Betrachtung über die Psalmen (Synopsis)
Psalm 88
Psalm 88 zeigt uns den Überrest unter dem tiefen und schrecklichen Gefühl, dass das Gesetz gebrochen ist, und dass die Zornglut Gottes gerechterweise über diejenigen kommt, die das getan haben. Es handelt sich hier nicht um Leiden von außen oder um Bedrückung seitens der Feinde, sondern um etwas viel Tieferes, das zwischen der Seele und Gott vorgeht. Und obwohl die Gerichte Gottes den Überrest so tief gebeugt und zu dem Bewusstsein seiner Nichtigkeit gebracht haben – und so ist es stets mit der Seele, wenn Gott sie in solcher Weise heimsucht; denn was kann der Mensch dann tun, wenn er auch helfen wollte? –, so war dies doch nur ein Teil der Leiden, betrachtet als der volle Ausdruck des Zornes Gottes. Tod und Zorn sind vielmehr die eigentliche Bürde, die dieser Psalm ausdrückt: die Schrecken Gottes lasten auf der Seele. Auch gibt es hier nichts, was für die Gegenwart ein Trost sein könnte, noch einen Ausblick auf Befreiung wie bei menschlicher Bedrückung, so gering dieser Lichtstrahl für den Glauben auch sein möchte. Der Psalm endigt in Elend, alles, wovon er redet, geht zwischen der Seele und Gott vor, und so muss Gott erkannt werden, bis man die Gnade kennenlernt. Israel unter dem Gesetz muss zu dem Bewusstsein kommen, dass Gottes Zorn auf ihm ruht, weil es das Gesetz gebrochen hat, es ist nicht mehr als gerecht, dass es dahin kommt.

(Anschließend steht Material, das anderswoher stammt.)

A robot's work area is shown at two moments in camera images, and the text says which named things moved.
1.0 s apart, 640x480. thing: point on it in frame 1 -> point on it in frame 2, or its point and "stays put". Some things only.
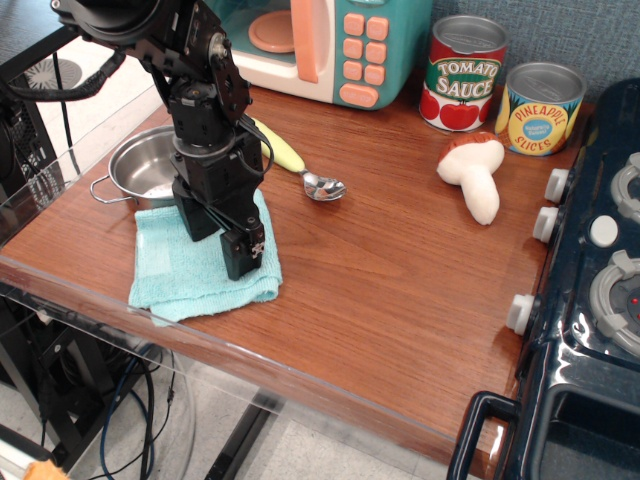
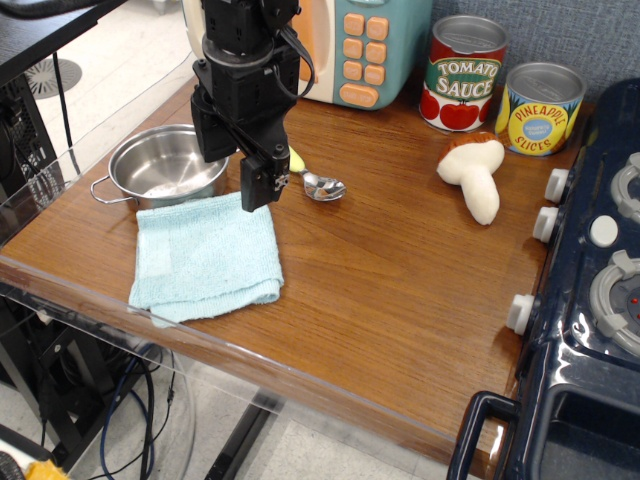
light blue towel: x=173 y=277 stays put
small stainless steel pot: x=141 y=167 stays put
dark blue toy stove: x=574 y=411 stays put
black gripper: x=216 y=192 -> x=239 y=111
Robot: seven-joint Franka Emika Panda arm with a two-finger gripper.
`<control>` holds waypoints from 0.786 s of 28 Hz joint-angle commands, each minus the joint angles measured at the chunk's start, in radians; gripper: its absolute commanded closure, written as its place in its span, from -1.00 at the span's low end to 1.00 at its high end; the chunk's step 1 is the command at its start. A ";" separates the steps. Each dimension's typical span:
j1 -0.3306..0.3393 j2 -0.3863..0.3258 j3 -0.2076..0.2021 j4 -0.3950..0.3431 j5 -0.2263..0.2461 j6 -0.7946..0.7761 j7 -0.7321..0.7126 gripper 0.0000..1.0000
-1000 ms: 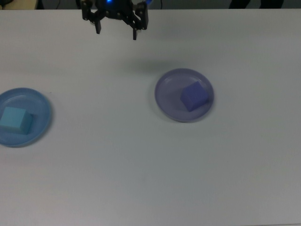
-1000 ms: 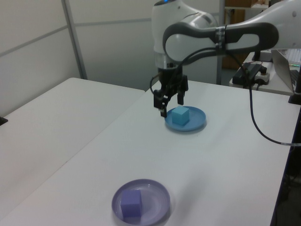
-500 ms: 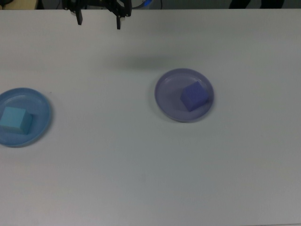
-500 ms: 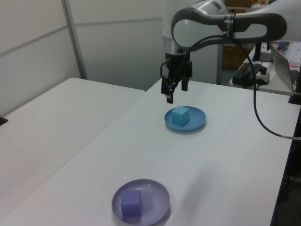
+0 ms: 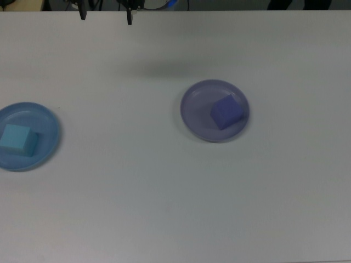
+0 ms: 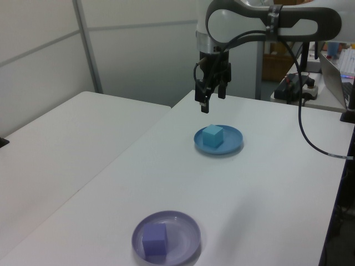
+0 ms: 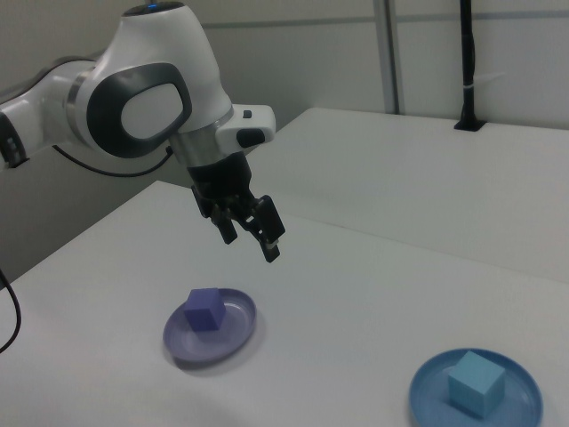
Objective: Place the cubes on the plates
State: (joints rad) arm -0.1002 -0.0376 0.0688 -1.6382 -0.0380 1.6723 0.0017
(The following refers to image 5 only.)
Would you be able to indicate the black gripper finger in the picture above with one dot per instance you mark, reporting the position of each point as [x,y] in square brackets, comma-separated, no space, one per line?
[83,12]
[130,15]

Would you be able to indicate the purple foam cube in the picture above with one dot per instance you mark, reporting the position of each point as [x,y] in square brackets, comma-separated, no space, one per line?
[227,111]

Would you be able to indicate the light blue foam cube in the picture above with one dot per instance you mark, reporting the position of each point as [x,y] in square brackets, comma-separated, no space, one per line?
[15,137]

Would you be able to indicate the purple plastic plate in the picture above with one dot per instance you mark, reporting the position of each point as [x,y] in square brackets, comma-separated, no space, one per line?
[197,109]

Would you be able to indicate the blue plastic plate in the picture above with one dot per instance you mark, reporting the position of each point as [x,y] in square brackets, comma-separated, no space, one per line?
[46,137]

Lasst uns aber auch beachten, dass der Überrest doch zu diesem Gott in Beziehung steht. Er ist befreit, in das Land zurückgebracht, Gott näher gekommen, und daher auch zu dem Bewusstsein gebracht, welche Stellung er in bezug auf diese Beziehung verdient hat. – Das muss wohl beachtet werden, nicht nur im Blick auf Israel, sondern auch auf uns selbst; denn man kann wirklich und aufrichtig einen Gott der Rettung im allgemeinen kennen, ohne dass das Gewissen wahrhaft durchforscht und der göttliche Zorn im Gewissen erkannt und so von ihm abgewälzt worden ist.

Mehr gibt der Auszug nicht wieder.